**DATA EXTRACT:**
== == ==

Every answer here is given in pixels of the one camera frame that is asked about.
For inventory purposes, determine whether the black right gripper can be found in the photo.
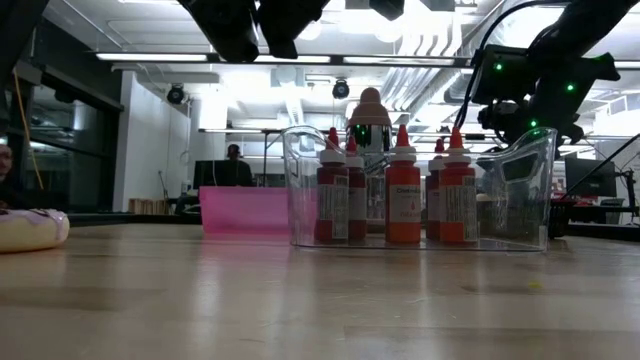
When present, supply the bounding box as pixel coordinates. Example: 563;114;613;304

== == ==

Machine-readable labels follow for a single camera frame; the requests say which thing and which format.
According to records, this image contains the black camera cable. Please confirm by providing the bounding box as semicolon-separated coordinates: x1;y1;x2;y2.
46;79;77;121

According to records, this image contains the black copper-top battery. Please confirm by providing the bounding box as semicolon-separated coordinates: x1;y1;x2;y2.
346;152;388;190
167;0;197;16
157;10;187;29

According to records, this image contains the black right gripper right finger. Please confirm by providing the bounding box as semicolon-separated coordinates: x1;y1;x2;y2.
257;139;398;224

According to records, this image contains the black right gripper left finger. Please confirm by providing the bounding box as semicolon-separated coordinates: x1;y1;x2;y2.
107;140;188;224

== == ==

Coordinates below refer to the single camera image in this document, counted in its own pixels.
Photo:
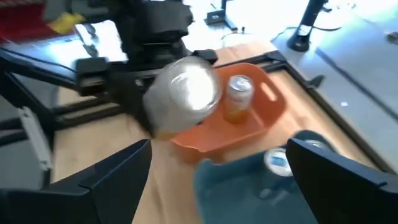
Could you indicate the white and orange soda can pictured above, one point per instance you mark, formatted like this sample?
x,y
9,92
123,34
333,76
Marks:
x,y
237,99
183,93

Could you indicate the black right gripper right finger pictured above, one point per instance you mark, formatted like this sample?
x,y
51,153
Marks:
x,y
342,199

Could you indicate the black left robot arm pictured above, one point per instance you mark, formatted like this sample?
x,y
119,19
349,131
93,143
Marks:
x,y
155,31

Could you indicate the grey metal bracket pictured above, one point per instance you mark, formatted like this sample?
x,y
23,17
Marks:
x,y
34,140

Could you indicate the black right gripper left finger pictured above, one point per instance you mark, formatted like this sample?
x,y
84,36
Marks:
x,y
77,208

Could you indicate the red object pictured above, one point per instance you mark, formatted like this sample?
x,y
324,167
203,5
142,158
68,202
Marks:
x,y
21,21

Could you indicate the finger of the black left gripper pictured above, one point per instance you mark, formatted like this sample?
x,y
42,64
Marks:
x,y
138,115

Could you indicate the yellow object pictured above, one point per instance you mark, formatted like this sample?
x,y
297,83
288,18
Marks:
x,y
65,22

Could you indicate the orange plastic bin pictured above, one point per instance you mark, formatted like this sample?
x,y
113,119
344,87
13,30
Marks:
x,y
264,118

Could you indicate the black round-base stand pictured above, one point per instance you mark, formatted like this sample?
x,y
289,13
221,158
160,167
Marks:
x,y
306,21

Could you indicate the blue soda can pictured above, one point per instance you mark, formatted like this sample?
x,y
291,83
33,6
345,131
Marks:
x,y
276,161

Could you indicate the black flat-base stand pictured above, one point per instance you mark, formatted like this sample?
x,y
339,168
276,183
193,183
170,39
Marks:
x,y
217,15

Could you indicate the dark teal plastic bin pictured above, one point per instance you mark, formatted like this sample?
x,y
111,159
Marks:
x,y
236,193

== == ==

**AIM OF THE EXERCISE:** Both boundary lines included, write out word for word only the lines above from the one containing "Every answer here" to the one containing "When present, supply", leaving out any pictures.

**ANSWER BOX:**
Every answer here is given in pixels of the one camera frame that is asked about.
For inventory purposes, determine whether the black right gripper can be found in the photo.
When present, supply the bounding box as pixel coordinates. Example: 563;114;613;304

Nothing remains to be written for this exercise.